▸ Work required: Pick every line from the data that holds the word "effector".

▸ Dataset content:
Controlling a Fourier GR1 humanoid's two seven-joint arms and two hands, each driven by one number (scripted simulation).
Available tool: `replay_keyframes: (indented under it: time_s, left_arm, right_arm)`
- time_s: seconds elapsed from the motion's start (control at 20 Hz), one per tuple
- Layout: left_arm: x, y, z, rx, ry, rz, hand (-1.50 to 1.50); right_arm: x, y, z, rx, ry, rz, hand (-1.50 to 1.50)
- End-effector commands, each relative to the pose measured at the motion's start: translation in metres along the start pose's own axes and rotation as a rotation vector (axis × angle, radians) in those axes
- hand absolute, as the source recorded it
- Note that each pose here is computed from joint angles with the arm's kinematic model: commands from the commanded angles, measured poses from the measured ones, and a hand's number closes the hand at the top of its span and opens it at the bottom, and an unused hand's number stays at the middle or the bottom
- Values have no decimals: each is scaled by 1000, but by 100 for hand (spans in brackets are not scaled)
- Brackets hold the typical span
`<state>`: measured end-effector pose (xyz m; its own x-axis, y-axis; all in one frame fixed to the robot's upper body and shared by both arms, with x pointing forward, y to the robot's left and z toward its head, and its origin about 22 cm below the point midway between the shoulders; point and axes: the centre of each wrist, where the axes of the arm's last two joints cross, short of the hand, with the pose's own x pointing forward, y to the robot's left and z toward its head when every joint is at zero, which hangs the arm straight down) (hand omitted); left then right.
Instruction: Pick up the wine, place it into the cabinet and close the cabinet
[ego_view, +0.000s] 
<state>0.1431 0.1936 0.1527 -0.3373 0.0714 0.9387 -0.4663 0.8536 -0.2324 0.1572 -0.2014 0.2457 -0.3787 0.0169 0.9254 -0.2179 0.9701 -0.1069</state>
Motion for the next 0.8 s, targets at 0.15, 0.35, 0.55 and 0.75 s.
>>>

▸ Written answer:
- End-effector commands, each relative to the pose measured at the motion's start: translation in metres along the start pose's own axes and rotation as a rotation vector (axis × angle, radians) in those axes
`<state>`: measured end-effector pose (xyz m; its own x-axis, y-axis; all in one frame fixed to the robot's upper body and shared by both arms, with x pointing forward, y to the robot's left and z toward its head, and its origin about 22 cm below the point midway between the shoulders; point and axes: the centre of each wrist, where the axes of the arm's last two joints cross, short of the hand, with the pose's own x pointing forward, y to the robot's left and z toward its head when every joint is at zero, which hangs the arm straight down) (hand omitted); left then right.

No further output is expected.